Spécialité — De 0 à 18 ans
Parentalité
Un espace pour les parents — pas pour apprendre à « bien » faire, mais pour mettre des mots sur ce qui pèse, et trouver son équilibre.
Être parent, c’est rarement linéaire. On peut très bien gérer la petite enfance et se sentir totalement perdu·e à l’entrée au collège. Tenir bon avec l’aîné·e et craquer face au benjamin. Bien vivre la coparentalité jusqu’au jour où elle se grippe.
Le soutien à la parentalité, ce n’est pas une école où on apprend à être un bon parent. C’est un espace où l’on dépose ce qui pèse, ce qui inquiète, ce qui se répète — et où l’on remet en mots ce qu’on a parfois cessé de comprendre. Vous repartirez sans recette, mais avec une lecture nouvelle de ce qui se joue chez vous.
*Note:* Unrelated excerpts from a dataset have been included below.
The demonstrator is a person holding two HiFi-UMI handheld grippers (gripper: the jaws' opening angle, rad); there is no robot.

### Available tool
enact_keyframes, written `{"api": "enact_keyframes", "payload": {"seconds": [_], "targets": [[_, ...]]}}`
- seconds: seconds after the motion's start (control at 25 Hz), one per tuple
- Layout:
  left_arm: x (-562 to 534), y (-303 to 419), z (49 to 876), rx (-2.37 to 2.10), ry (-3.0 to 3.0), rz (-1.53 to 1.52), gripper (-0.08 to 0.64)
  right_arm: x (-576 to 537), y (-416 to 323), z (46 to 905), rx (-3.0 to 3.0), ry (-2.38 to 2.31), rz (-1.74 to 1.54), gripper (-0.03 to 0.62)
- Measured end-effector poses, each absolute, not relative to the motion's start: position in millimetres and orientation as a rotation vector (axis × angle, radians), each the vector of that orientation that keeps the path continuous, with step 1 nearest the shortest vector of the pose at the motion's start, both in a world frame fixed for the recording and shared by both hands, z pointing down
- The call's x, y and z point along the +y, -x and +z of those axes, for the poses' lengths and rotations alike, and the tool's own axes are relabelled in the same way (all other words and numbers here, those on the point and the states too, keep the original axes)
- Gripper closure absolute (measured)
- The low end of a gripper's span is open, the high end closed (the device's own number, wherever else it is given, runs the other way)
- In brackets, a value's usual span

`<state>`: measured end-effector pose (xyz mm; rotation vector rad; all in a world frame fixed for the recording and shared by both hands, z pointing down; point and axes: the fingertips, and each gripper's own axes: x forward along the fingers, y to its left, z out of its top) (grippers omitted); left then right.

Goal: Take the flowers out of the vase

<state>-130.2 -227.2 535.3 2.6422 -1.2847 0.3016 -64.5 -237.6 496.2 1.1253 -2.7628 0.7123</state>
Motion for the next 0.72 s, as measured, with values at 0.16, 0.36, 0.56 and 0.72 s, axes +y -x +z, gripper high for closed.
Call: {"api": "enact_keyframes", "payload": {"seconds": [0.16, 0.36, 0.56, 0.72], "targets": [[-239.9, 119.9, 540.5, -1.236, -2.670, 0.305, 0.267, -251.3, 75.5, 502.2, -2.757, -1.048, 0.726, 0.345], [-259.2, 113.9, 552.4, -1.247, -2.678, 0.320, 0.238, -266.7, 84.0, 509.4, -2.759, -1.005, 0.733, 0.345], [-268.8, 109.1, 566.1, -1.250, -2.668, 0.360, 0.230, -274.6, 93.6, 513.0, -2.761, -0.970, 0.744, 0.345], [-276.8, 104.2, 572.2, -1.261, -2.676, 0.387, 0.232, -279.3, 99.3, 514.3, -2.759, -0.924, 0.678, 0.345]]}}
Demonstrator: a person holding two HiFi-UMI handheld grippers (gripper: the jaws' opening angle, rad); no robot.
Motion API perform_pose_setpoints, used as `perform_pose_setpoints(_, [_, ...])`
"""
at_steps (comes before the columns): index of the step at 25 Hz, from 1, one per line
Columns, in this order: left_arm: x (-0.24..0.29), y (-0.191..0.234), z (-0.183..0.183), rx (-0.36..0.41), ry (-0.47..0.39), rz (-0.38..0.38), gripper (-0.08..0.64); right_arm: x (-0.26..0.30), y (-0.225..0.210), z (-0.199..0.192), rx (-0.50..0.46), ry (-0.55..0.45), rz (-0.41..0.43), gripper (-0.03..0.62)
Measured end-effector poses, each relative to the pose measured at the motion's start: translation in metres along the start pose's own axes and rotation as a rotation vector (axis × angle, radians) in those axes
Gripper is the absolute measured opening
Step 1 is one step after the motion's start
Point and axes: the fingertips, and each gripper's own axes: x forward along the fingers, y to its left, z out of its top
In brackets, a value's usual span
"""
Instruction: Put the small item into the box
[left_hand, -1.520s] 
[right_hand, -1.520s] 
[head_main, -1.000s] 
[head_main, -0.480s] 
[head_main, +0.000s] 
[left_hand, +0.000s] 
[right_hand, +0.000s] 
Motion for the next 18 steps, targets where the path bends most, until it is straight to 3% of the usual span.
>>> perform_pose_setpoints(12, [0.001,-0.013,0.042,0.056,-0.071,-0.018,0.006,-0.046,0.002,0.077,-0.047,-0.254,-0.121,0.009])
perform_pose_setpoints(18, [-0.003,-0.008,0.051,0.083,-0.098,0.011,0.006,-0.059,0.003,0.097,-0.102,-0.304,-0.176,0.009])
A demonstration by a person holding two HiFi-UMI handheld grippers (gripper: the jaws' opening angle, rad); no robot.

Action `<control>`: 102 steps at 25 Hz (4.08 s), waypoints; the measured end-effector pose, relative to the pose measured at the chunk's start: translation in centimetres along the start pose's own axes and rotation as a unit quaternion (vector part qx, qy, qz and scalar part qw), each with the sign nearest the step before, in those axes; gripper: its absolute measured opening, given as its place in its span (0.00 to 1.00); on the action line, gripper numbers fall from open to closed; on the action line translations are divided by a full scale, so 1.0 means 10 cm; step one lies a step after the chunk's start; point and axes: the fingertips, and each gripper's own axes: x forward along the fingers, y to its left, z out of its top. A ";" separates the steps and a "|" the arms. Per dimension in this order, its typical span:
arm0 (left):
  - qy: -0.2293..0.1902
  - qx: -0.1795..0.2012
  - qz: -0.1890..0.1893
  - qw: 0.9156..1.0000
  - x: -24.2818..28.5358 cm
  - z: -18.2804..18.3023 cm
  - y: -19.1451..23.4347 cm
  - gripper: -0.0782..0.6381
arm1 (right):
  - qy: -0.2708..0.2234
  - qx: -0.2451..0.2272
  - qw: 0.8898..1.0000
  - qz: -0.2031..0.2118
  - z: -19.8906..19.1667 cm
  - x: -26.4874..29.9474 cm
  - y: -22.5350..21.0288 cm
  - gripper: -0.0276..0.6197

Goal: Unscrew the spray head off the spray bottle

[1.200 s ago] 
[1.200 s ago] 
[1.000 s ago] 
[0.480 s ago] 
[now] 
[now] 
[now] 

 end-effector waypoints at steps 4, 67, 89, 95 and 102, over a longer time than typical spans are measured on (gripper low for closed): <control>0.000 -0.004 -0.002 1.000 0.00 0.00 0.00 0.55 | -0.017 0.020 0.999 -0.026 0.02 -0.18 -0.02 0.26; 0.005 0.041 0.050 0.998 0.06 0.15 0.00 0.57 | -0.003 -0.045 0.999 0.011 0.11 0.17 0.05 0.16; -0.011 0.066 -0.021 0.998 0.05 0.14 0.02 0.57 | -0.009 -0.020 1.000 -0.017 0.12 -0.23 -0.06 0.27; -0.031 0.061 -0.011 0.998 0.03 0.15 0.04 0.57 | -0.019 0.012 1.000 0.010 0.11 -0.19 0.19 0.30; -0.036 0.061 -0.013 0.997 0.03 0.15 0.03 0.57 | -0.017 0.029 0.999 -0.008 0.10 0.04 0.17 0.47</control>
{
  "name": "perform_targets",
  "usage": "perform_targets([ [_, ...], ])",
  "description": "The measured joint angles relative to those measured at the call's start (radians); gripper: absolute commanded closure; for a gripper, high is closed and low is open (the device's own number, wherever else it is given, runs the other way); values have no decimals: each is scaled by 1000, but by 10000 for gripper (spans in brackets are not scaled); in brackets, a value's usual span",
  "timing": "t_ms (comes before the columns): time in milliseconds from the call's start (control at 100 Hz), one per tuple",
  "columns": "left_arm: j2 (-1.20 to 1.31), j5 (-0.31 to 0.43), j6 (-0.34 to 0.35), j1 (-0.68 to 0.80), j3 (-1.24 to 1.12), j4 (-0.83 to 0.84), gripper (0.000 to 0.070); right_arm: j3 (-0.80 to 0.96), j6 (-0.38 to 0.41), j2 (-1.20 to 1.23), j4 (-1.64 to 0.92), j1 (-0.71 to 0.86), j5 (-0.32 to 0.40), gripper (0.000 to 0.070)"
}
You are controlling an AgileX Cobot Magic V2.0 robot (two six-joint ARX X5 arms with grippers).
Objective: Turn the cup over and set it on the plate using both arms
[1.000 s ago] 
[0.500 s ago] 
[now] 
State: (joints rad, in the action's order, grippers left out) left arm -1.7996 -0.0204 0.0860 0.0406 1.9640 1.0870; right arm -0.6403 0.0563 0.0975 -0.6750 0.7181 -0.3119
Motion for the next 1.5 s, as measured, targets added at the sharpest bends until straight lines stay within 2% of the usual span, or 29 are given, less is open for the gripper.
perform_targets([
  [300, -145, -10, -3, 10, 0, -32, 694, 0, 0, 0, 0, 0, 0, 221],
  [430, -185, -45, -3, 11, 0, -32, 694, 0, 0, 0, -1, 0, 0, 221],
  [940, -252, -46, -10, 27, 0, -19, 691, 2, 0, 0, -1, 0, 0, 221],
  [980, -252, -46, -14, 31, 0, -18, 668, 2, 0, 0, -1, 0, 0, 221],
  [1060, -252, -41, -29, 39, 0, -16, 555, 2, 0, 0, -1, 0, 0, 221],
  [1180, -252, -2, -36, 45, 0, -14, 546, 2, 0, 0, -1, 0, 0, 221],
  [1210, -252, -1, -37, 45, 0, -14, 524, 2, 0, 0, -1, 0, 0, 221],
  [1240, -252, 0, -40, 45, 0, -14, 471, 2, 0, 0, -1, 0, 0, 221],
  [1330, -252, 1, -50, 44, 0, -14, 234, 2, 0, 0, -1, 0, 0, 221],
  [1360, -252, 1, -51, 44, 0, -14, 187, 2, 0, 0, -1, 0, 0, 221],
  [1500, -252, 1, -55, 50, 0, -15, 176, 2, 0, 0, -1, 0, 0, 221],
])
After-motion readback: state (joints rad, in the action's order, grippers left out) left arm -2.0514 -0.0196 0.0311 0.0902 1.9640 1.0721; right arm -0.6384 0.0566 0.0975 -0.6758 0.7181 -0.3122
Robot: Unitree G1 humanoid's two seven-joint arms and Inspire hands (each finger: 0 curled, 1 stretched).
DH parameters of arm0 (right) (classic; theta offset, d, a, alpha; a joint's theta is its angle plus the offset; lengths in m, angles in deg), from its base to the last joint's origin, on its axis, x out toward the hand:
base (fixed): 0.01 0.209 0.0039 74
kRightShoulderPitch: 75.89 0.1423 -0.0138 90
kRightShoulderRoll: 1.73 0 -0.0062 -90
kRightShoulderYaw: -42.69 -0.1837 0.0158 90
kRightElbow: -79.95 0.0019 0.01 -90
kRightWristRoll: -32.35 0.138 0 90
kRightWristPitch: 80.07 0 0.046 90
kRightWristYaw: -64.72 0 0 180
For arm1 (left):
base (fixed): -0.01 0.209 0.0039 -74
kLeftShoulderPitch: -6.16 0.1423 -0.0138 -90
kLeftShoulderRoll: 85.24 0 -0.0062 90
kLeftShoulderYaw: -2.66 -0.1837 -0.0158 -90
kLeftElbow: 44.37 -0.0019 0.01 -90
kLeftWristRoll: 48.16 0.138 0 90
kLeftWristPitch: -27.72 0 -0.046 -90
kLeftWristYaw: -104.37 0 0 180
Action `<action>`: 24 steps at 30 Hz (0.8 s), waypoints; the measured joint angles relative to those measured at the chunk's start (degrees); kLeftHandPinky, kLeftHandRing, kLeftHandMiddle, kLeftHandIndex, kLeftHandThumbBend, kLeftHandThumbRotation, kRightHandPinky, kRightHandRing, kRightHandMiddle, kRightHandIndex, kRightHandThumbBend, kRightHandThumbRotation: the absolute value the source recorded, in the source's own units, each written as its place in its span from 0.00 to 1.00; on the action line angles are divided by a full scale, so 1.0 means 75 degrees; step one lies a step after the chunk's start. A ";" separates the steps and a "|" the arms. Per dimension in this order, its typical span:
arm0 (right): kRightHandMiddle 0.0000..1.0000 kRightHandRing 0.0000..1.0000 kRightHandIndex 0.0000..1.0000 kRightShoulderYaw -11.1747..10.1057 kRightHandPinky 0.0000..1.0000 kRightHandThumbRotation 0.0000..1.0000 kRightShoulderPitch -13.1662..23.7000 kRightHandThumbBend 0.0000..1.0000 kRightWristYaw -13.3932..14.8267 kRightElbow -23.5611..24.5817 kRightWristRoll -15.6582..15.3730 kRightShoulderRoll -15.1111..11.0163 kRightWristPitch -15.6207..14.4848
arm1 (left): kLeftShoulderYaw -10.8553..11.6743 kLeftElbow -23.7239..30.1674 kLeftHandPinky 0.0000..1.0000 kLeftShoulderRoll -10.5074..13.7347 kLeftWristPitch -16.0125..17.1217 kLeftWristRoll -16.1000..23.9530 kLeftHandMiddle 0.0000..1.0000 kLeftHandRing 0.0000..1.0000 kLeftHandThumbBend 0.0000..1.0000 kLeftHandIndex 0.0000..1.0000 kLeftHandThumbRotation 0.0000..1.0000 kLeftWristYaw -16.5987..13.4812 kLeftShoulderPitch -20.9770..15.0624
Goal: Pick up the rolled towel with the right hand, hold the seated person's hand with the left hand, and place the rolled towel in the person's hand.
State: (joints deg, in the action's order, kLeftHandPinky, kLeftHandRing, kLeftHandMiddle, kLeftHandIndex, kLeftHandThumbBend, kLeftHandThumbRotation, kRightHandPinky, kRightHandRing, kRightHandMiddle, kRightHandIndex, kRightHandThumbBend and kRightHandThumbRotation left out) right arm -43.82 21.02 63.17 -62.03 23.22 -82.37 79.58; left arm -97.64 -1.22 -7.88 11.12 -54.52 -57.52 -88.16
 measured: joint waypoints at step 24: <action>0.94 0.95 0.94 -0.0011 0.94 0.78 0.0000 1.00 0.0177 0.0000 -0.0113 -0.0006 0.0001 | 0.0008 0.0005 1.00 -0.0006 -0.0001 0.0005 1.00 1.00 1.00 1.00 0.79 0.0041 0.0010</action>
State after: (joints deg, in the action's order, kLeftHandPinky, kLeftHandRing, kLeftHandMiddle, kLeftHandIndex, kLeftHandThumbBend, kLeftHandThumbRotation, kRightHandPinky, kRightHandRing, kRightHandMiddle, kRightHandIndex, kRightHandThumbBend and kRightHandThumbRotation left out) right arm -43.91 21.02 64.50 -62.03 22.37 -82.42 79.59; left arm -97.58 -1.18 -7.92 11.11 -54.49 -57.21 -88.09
Les motifs qui reviennent le plus en cabinet
- Opposition, colères, refus du cadre — terrible two, crise des 6-7 ans, ado en rébellion
- Sommeil de l’enfant : endormissement, réveils, cododo, séparation
- Scolarité : phobie scolaire, troubles des apprentissages, démotivation, conflit avec l’école
- Séparation, garde alternée, parent éloigné, recomposition, jalousies de fratrie
- Parentalité empêchée par l’épuisement, le burn-out, une maladie, la précarité
- Soupçon ou histoire de harcèlement scolaire, cyberharcèlement
- Conflit avec un ado, communication rompue, écrans, addictions naissantes
- Famille concernée par l’ASE : mesure éducative, placement, retour en famille, droits de visite
Ma lecture des situations familiales — théorie de l’attachement
Ma pratique en parentalité s’appuie particulièrement sur la théorie de l’attachement (Bowlby, Ainsworth) et ses prolongements modernes. Ce cadre permet de comprendre comment les comportements qui posent problème (opposition, retrait, agressivité, anxiété) sont souvent des stratégies pour préserver le lien — pas des défauts à corriger. Les styles d’attachement (sécure, évitant, ambivalent, désorganisé) se transmettent en partie d’une génération à l’autre, et c’est précisément ce qu’on peut comprendre et faire évoluer ensemble en consultation.
Ce que mon parcours m’apporte ici
Mes années comme éducateur spécialisé en protection de l’enfance me donnent une lecture concrète des situations qui croisent l’Aide Sociale à l’Enfance : famille suivie en AEMO, en placement, en parcours ASE. Beaucoup de parents arrivent en consultation avec la crainte que parler de leurs difficultés provoque un signalement. Ma posture est claire : parler à un psychologue n’est pas être jugé·e, et le secret professionnel encadre strictement ma pratique. Je ne fais ni évaluation parentale judiciaire, ni rapport pour le juge — sauf demande conjointe écrite des deux parents.
Comment se passe un suivi parental ?
La première séance permet de poser le motif et l’histoire familiale. Selon ce qui se dégage, on peut décider de :
- un suivi parental régulier (l’enfant n’est pas vu)
- une alternance enfant / parents
- une séance parents-enfant en commun
- un suivi de couple parental, distinct du couple conjugal
Tout cela se discute ensemble, et peut évoluer à mesure que la situation se dénoue.